1. Update version in `setup.py`
2. Update `CHANGELOG.md` with release notes
3. Commit: `git commit -m "chore: release v1.1.0"`
4. Tag: `git tag v1.1.0 && git push --tags`
5. Merge to `main` — CI publishes to PyPI automatically

## 🔒 Security Considerations

### Input Validation

- All model identifiers are validated against the known model list before use
- Server URLs are validated as valid HTTP/HTTPS URLs before connection attempts
- Prompt strings are passed through as-is to Ollama — sanitization is the caller's responsibility

### Network

- HTTPS is supported and recommended for remote servers
- All HTTP requests have an explicit timeout (default: 30 seconds)
- No credentials or tokens are logged, even at debug level

### Dependencies

- Core dependencies are minimal: `ollama` and `pydantic` only
- Server extras (`fastapi`, `uvicorn`) are optional
- Dependencies are pinned with minimum versions in `setup.py`; no upper bounds to avoid false conflicts

### Known Limitations

- The server mode has no built-in authentication — do not expose it on a public network without a reverse proxy that adds auth
- Model outputs are not filtered — responsible for downstream content handling lies with the application
- HTTP (not HTTPS) is the default for localhost Ollama connections — this is intentional for zero-config local use

## 🚀 Future Enhancements

### Planned

| Feature | Description | Priority |
|---|---|---|
| Async API | Full `async`/`await` support for `chat()` | High |
| Plugin system | Extensible tool architecture for third-party additions | Medium |
| Metrics export | Prometheus-compatible metrics endpoint on the server | Medium |
| Configuration files | YAML/TOML config for server URLs, defaults, timeouts | Medium |
| Caching layer | Optional Redis backend for response caching | Low |
| Multi-modal | Image and audio input support (pending Ollama support) | Low |

### Architecture Notes for Future Contributors

- The `_OllamaAPI` class is intentionally not async to keep the public API simple.

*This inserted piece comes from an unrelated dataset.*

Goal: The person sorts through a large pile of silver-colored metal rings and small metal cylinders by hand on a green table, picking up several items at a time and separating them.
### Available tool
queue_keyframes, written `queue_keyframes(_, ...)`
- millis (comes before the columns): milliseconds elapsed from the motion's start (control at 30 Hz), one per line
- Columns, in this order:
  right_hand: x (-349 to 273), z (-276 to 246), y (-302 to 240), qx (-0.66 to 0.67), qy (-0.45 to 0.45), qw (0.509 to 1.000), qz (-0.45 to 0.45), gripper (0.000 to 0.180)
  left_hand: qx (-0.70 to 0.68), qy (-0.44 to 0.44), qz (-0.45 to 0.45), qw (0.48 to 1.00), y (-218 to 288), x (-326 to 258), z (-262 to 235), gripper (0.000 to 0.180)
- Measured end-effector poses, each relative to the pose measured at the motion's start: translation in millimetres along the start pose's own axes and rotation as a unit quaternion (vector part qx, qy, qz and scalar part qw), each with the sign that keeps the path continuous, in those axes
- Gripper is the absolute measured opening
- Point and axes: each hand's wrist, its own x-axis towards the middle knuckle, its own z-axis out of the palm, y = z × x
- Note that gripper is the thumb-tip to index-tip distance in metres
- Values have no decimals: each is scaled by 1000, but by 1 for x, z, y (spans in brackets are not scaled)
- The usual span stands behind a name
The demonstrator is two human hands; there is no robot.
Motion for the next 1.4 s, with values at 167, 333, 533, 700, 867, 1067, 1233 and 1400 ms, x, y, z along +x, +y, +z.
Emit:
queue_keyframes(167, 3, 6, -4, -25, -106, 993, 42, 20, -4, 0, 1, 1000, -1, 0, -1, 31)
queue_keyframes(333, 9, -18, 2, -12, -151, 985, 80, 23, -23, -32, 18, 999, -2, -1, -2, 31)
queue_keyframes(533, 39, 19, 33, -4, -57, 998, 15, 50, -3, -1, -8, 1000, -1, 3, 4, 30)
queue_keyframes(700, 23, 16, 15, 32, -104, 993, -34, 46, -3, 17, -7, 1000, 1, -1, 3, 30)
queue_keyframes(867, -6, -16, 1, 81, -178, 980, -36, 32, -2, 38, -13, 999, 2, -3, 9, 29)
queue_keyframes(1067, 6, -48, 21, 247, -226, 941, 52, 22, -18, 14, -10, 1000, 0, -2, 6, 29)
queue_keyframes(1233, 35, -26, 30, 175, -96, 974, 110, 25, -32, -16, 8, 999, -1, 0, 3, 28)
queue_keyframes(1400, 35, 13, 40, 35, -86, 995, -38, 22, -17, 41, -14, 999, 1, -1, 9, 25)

When async support is added, it should be a parallel `_AsyncOllamaAPI` class, not a modification of the existing one.
- The model metadata JSON format is considered stable. New fields may be added; existing fields must not be removed without a major version bump.
- The tool pipeline is designed to be run by maintainers, not end users. If a use case arises for user-facing model management, it should be a new public API function, not a thin wrapper around the tools.